== The data

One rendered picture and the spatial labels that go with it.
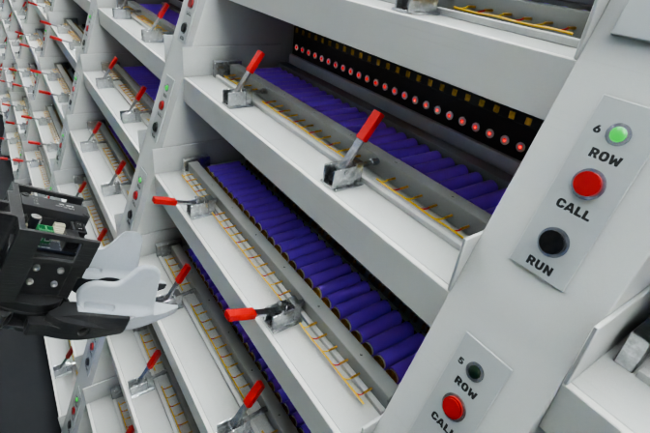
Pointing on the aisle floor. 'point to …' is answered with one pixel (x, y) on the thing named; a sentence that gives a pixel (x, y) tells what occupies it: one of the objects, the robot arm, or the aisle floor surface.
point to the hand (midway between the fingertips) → (154, 302)
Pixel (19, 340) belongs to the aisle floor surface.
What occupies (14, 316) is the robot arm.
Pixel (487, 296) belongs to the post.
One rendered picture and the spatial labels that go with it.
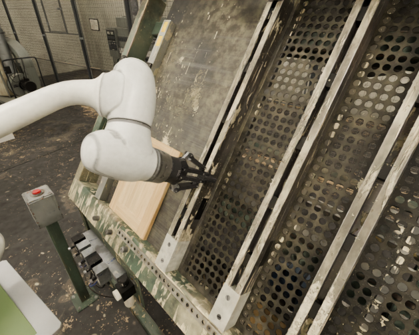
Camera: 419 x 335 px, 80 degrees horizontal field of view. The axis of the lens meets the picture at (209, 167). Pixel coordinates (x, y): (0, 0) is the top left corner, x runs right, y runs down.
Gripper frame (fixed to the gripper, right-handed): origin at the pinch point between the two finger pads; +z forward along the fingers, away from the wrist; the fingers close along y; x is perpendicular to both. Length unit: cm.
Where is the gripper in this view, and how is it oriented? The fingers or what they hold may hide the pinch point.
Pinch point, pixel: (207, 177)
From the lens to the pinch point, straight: 83.9
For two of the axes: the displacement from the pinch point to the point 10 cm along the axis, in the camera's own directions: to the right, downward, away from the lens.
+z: 5.8, 1.7, 7.9
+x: -7.1, -3.7, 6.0
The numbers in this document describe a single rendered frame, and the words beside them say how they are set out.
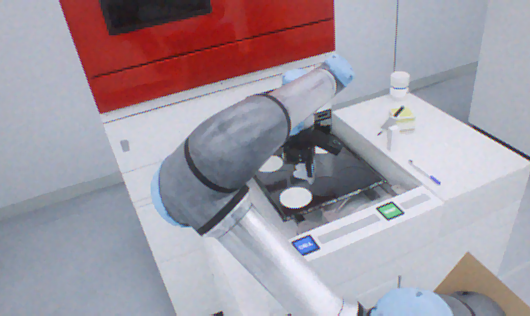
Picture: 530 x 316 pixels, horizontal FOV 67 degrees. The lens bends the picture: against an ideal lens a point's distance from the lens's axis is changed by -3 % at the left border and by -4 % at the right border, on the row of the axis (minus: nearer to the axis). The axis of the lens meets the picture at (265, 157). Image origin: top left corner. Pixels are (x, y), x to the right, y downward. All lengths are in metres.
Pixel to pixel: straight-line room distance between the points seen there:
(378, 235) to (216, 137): 0.65
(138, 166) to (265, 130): 0.91
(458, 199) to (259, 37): 0.77
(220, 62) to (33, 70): 1.76
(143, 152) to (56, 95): 1.56
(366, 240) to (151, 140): 0.76
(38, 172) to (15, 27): 0.98
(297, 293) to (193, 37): 0.83
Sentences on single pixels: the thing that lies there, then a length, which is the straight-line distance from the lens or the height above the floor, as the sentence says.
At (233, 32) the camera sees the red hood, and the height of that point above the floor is 1.37.
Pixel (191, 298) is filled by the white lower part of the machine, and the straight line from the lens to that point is 1.95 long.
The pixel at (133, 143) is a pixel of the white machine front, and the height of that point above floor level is 1.07.
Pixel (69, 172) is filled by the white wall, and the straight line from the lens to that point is 3.19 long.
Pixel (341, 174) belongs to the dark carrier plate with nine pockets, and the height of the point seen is 0.90.
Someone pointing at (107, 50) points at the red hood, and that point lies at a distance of 1.25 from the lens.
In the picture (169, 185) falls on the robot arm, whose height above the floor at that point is 1.37.
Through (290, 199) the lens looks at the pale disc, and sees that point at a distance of 1.31.
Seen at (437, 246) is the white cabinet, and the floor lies 0.79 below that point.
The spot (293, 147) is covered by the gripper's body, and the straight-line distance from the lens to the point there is 1.17.
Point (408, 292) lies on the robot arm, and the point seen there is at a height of 1.20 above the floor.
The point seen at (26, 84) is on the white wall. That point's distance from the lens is 2.92.
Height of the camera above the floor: 1.74
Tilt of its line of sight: 34 degrees down
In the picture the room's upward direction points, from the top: 8 degrees counter-clockwise
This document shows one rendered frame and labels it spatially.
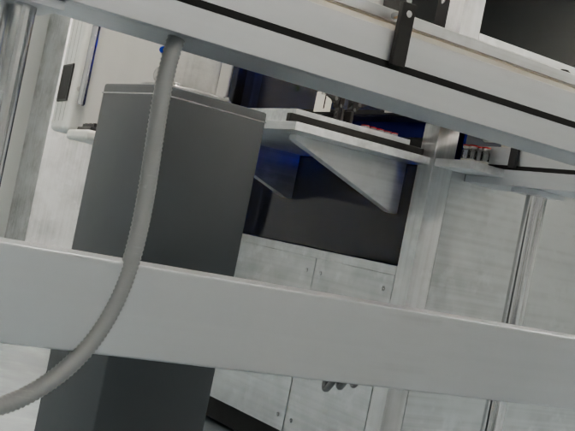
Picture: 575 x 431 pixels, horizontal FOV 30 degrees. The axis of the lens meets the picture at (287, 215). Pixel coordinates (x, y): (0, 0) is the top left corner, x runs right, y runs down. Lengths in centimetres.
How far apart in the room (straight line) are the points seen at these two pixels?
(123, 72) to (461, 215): 119
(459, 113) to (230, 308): 45
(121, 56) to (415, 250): 118
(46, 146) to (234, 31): 620
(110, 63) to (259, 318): 195
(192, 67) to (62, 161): 545
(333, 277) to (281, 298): 142
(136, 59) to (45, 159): 426
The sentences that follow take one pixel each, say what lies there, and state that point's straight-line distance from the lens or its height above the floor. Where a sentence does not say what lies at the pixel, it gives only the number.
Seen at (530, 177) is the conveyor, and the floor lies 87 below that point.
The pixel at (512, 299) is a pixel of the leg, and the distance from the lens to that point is 258.
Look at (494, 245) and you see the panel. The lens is 280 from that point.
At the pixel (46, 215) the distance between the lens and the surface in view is 759.
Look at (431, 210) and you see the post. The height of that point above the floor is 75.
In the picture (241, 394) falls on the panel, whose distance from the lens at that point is 321.
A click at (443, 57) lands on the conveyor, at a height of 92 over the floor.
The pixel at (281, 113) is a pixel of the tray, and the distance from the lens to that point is 254.
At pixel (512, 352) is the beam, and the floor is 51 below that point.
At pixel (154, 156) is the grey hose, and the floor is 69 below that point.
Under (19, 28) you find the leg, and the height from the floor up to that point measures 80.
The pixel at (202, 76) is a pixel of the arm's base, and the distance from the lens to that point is 219.
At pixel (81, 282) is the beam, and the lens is 134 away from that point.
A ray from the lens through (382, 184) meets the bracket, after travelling 268.
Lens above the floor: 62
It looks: 1 degrees up
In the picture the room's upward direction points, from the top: 11 degrees clockwise
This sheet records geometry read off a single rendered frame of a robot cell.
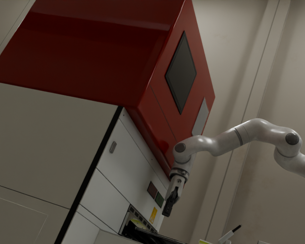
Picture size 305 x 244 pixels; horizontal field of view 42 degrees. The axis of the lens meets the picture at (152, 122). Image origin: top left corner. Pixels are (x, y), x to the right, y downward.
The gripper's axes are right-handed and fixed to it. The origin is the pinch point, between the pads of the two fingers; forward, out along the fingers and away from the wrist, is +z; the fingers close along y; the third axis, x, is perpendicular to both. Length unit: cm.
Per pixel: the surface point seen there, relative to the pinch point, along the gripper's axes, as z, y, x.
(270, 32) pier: -368, 208, -85
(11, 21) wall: -399, 463, 335
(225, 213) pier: -111, 237, -96
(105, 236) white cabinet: 22.6, -13.0, 19.5
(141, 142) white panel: -17.5, -13.7, 21.2
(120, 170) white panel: -1.2, -17.5, 24.1
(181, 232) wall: -84, 272, -64
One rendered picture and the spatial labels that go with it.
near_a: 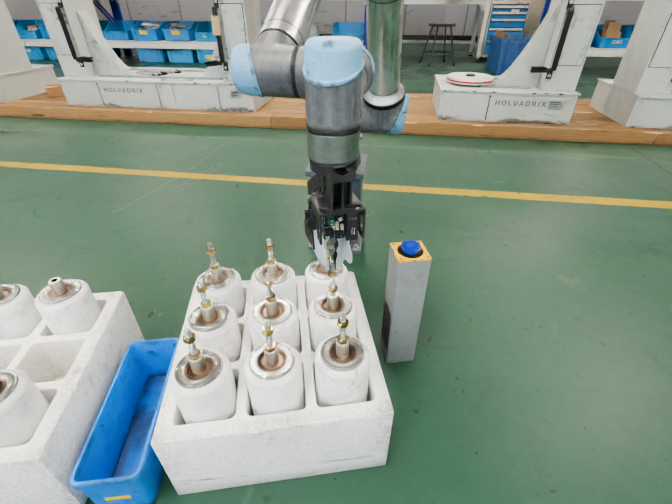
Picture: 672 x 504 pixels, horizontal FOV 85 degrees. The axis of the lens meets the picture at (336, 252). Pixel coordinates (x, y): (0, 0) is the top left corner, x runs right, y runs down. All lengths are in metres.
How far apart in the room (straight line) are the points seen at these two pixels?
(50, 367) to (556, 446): 1.06
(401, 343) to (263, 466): 0.40
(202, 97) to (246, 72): 2.30
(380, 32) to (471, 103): 1.73
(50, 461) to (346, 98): 0.71
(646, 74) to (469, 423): 2.51
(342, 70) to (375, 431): 0.57
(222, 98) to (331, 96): 2.40
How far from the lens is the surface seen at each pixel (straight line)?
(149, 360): 0.99
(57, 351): 0.97
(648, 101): 3.01
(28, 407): 0.80
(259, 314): 0.72
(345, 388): 0.65
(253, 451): 0.72
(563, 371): 1.09
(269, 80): 0.63
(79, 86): 3.44
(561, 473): 0.93
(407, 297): 0.82
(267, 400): 0.66
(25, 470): 0.81
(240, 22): 2.80
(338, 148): 0.51
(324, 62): 0.49
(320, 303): 0.73
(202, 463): 0.75
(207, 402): 0.66
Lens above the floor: 0.75
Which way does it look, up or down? 35 degrees down
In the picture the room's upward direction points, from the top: straight up
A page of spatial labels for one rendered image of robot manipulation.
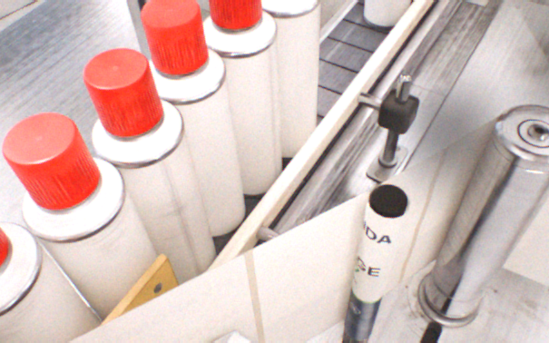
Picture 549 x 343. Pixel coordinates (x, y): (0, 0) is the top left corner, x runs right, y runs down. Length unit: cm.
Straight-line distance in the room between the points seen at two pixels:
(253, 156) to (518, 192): 21
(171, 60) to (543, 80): 41
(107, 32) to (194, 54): 46
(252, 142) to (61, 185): 18
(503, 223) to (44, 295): 23
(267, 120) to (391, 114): 14
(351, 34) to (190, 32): 35
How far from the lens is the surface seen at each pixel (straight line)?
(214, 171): 36
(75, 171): 25
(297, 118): 44
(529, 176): 27
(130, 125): 27
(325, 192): 49
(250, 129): 38
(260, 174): 43
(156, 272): 31
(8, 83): 72
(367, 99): 49
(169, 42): 29
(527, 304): 44
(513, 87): 59
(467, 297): 37
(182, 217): 33
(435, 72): 66
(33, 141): 25
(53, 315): 29
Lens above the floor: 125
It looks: 52 degrees down
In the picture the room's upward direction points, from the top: 4 degrees counter-clockwise
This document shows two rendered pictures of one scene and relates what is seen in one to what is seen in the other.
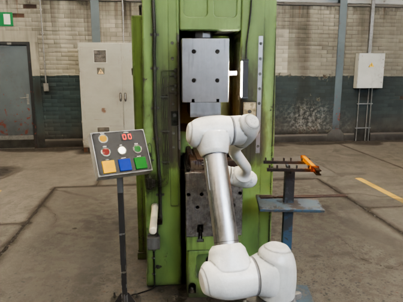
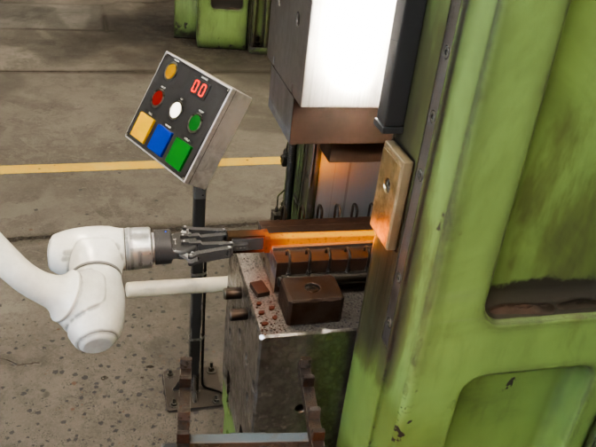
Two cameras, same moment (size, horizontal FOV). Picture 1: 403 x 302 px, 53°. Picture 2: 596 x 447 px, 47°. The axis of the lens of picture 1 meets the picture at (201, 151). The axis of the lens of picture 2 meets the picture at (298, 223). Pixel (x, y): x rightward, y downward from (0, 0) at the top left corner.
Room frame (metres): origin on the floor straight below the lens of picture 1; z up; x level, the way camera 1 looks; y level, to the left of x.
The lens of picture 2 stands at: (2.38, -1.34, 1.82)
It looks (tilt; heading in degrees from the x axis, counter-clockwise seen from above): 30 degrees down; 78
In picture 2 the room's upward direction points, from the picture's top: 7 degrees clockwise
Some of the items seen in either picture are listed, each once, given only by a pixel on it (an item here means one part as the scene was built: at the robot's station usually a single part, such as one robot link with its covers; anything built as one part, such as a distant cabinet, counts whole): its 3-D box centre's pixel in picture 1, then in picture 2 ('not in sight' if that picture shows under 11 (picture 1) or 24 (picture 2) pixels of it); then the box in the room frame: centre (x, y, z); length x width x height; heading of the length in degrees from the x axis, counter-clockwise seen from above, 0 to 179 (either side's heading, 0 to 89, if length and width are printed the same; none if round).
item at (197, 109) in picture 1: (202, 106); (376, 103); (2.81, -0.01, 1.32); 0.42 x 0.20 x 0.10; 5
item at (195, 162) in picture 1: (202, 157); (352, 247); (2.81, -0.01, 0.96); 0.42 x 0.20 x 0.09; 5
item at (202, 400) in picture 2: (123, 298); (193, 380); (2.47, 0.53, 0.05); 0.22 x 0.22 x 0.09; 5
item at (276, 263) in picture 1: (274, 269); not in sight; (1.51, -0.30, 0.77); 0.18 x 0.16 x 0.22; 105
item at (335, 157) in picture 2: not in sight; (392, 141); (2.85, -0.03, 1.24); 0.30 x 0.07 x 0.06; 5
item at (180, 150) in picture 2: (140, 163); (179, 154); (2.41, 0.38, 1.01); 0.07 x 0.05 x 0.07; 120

====

Your assignment
Search the records above for the word "sees", then say how many lines contain it. Give the number alone.

Exercise output
2